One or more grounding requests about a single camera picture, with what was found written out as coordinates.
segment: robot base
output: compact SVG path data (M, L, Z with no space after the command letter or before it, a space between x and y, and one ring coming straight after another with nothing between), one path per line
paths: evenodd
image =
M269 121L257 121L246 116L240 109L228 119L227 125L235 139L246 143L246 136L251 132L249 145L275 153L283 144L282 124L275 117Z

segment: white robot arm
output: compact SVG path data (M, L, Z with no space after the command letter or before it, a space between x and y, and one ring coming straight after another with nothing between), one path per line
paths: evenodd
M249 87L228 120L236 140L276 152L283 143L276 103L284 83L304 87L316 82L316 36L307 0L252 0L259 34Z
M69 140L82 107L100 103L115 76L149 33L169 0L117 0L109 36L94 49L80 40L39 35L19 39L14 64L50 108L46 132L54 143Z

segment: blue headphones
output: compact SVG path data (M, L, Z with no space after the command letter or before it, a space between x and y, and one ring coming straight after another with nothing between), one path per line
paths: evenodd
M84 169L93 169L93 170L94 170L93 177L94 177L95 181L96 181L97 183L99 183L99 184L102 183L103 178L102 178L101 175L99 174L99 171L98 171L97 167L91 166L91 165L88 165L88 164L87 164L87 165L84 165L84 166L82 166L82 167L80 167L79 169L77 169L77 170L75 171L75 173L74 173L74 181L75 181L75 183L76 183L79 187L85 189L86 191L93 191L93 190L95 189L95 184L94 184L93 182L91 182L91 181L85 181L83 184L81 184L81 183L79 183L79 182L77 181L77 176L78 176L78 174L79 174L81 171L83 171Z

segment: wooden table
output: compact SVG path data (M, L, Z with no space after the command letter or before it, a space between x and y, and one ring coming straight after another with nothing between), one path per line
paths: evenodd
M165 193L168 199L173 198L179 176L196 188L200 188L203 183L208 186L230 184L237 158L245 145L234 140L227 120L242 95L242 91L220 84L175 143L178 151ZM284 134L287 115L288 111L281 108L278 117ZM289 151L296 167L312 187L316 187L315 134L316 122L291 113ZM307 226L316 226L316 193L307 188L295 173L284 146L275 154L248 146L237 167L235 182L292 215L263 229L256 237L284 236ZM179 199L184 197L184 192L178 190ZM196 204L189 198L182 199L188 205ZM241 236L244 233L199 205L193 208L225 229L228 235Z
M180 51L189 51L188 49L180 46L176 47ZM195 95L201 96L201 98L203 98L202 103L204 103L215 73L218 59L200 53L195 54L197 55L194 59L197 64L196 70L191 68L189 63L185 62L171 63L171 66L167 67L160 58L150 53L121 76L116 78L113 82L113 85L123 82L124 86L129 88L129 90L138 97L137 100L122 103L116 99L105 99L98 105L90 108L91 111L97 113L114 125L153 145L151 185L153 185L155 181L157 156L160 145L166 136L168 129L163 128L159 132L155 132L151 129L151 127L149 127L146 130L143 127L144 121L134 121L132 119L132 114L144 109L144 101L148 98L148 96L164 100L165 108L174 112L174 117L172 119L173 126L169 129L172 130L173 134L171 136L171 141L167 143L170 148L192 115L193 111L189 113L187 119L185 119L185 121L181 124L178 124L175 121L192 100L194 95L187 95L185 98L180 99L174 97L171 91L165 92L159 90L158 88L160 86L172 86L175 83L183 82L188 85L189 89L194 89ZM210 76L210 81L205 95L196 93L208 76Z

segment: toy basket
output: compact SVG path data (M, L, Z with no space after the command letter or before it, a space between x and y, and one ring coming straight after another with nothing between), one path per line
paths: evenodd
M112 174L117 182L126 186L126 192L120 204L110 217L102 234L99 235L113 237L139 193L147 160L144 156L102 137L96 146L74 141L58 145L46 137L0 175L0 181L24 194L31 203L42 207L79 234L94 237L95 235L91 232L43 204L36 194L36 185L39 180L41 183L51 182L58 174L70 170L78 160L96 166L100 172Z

◇ ◇ ◇ ◇ ◇

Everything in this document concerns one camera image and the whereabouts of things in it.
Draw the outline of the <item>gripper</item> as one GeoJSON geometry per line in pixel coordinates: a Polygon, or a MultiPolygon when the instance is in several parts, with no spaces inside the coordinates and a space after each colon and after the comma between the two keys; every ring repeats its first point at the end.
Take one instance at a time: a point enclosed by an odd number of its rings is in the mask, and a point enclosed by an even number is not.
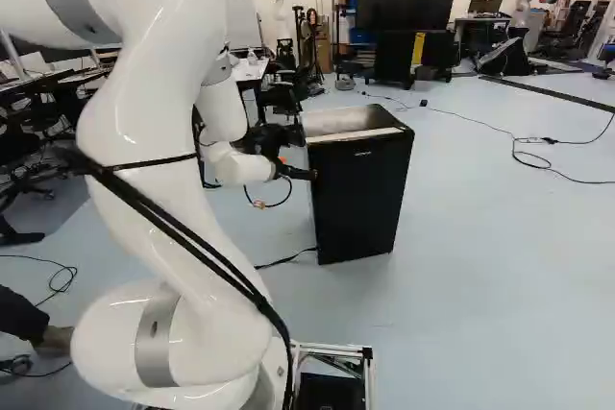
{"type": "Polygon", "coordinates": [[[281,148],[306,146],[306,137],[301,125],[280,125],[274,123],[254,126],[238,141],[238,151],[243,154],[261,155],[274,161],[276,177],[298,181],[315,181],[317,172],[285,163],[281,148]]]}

◇ ◇ ◇ ◇ ◇

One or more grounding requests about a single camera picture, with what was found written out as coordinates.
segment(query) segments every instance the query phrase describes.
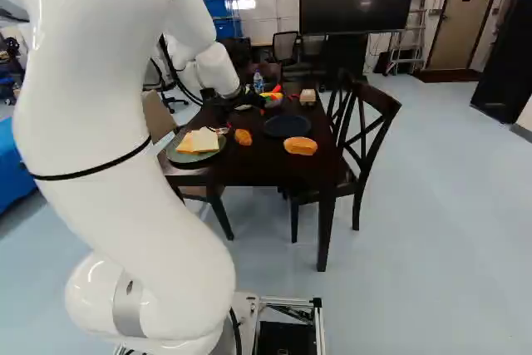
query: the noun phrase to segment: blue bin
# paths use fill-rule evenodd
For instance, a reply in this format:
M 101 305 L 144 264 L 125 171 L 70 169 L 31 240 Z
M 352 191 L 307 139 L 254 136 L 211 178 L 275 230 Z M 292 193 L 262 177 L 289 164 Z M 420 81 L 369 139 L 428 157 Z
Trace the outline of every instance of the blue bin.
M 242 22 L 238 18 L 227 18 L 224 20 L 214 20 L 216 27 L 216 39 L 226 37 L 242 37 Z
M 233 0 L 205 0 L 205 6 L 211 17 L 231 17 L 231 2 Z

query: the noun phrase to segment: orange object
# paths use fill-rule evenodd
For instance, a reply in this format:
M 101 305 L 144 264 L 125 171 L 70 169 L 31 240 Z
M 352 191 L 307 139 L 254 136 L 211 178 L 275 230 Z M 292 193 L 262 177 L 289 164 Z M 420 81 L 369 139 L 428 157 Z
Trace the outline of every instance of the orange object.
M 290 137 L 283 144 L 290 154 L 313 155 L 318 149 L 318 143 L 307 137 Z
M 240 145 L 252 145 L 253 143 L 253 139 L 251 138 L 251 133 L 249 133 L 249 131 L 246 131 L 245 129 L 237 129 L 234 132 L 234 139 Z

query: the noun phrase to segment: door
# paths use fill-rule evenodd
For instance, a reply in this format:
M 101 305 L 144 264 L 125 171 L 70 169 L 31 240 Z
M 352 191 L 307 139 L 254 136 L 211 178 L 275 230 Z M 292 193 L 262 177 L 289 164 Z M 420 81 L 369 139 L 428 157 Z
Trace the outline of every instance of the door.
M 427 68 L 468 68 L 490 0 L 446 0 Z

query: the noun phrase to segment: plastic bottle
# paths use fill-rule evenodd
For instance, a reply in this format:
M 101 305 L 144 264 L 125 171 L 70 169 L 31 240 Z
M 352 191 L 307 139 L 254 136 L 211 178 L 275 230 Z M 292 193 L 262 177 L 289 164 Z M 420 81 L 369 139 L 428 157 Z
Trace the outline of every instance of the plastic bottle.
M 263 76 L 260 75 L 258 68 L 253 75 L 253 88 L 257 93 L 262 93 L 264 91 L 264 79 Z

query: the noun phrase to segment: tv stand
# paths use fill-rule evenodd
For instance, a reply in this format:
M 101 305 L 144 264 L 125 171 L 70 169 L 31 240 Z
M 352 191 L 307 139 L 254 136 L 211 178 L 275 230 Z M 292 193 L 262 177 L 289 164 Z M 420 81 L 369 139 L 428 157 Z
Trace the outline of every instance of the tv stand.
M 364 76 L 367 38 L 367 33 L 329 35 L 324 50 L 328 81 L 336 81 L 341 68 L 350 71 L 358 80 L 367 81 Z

◇ ◇ ◇ ◇ ◇

Tally, across the records, each line that contains the word "segment", and answer with nothing except the count.

11